#### Input data:
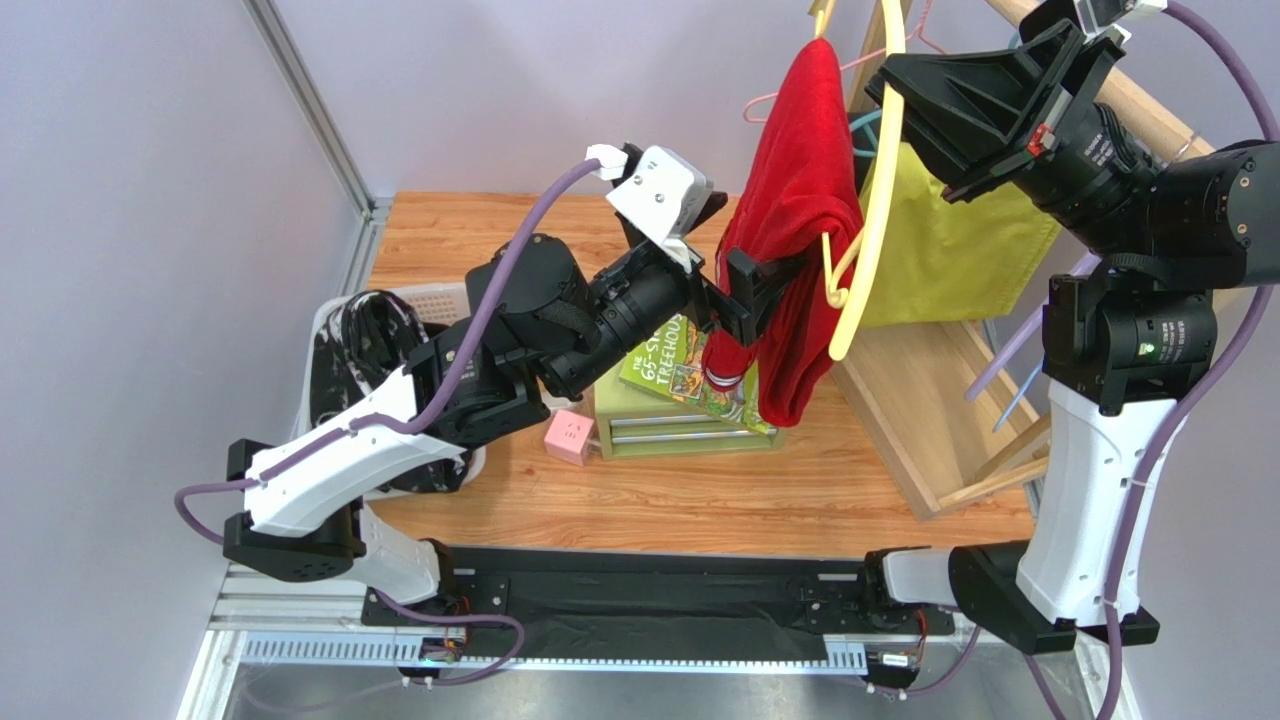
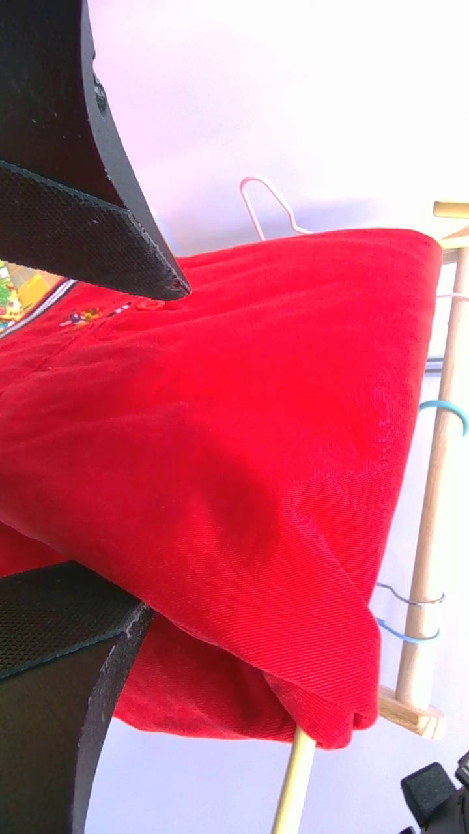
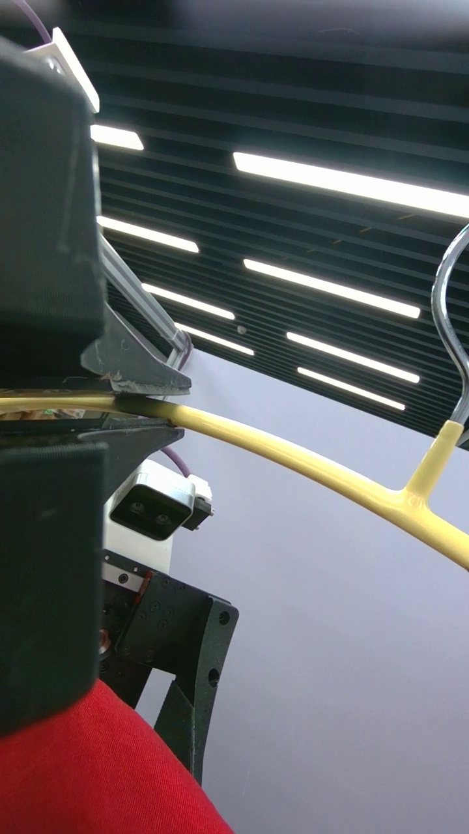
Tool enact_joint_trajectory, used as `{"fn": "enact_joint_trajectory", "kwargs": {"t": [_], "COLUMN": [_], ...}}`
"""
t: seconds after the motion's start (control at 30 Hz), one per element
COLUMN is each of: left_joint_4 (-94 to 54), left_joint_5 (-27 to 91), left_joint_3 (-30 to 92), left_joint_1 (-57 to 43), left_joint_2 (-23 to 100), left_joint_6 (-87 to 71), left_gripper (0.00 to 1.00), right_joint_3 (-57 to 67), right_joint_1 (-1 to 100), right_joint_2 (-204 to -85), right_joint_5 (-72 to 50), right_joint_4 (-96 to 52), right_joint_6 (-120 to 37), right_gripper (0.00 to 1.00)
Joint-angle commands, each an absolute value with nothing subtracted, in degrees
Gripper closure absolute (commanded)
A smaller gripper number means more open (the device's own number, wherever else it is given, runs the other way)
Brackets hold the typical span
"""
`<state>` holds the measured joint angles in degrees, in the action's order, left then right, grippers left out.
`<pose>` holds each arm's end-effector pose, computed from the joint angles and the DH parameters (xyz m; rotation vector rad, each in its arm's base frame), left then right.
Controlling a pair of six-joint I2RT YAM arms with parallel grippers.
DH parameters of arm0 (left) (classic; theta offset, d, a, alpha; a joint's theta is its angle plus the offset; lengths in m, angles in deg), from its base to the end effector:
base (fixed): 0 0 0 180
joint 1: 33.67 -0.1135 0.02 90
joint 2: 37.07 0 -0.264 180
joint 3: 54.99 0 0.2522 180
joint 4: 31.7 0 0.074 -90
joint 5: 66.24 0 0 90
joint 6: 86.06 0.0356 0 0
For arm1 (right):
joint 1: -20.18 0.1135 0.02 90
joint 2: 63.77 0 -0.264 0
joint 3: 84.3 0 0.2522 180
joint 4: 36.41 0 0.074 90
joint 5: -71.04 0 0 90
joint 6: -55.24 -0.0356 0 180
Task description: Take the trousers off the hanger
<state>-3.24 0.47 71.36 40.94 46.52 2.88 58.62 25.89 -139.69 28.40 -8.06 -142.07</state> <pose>0.0876 -0.2653 0.5734 0.5197 1.2915 -0.8431 0.1277 0.0391 0.6630 0.2079 1.4031 2.0715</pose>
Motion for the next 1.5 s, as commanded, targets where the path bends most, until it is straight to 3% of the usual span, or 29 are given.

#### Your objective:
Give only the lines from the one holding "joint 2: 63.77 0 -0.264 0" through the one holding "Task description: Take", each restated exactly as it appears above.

#### Exercise answer:
joint 2: 63.77 0 -0.264 0
joint 3: 84.3 0 0.2522 180
joint 4: 36.41 0 0.074 90
joint 5: -71.04 0 0 90
joint 6: -55.24 -0.0356 0 180
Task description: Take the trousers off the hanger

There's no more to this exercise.